O boteco vencedor de Goiás será conhecido na festa Saideira, prevista para o dia 29 de maio, em Goiânia. Em junho, uma comissão de jurados escolhida, especificamente para essa missão, vai visitar os 20 campeões de cada cidade para eleger ‘o melhor dos melhores’. É como se, agora, o Comida di Buteco tivesse duas etapas: eleição do melhor da cidade, envolvendo público e jurados, e a eleição do melhor do País, validada por outra comissão de jurados que não participou da primeira etapa. O vencedor leva a cidade e o boteco ao pódium da cozinha de raiz do Brasil.

Votação

A comissão é composta por um corpo de jurados, e seus votos têm o peso de 50% nas decisões; a outra metade é avaliada pelo público. Os botecos são avaliados dentro de quatro categorias: o sabor do petisco, o atendimento do estabelecimento, a higiene do espaço e a temperatura da bebida servida. A categoria de maior peso, claro, é o petisco, que precisa transmitir a tradição das comidas de boteco e ao mesmo tempo ser reconhecida pelo público por ter um diferencial.
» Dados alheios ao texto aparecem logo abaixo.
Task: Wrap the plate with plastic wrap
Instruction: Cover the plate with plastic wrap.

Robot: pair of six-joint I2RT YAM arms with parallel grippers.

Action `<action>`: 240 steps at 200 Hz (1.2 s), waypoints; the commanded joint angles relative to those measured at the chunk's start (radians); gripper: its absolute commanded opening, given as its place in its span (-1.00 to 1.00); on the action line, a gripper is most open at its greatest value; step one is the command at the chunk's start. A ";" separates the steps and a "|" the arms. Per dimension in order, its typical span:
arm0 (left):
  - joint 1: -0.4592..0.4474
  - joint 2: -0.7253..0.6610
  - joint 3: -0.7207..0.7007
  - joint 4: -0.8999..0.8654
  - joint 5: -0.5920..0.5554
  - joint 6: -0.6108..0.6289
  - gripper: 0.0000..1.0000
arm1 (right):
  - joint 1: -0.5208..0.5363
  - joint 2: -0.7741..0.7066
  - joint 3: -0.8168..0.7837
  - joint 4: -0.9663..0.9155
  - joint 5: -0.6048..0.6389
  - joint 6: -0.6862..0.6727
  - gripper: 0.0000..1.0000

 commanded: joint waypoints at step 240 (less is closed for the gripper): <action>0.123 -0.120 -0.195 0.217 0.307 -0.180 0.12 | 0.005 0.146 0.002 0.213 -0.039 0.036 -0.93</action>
Os preções dos petiscos podem chegar a R$ 25,90.

Na edição do ano passado, a temática foi livre, mas para este ano foi escolhido um ingrediente obrigatório que, de diferentes formas, precisa ser utilizado nos petiscos. O cereal foi escolhido como o tema criativo da vez como uma forma de estimular a pesquisa da cultura gastronômica por parte dos botecos, a criatividade e a pluralidade no uso de recursos e ingredientes e histórias. Não é à toa que os cereais estão em primeiro lugar entre os alimentos mais frequentes na mesa do brasileiro – como arroz, aveia, cevada, linhaça, milho, quinoa e trigo.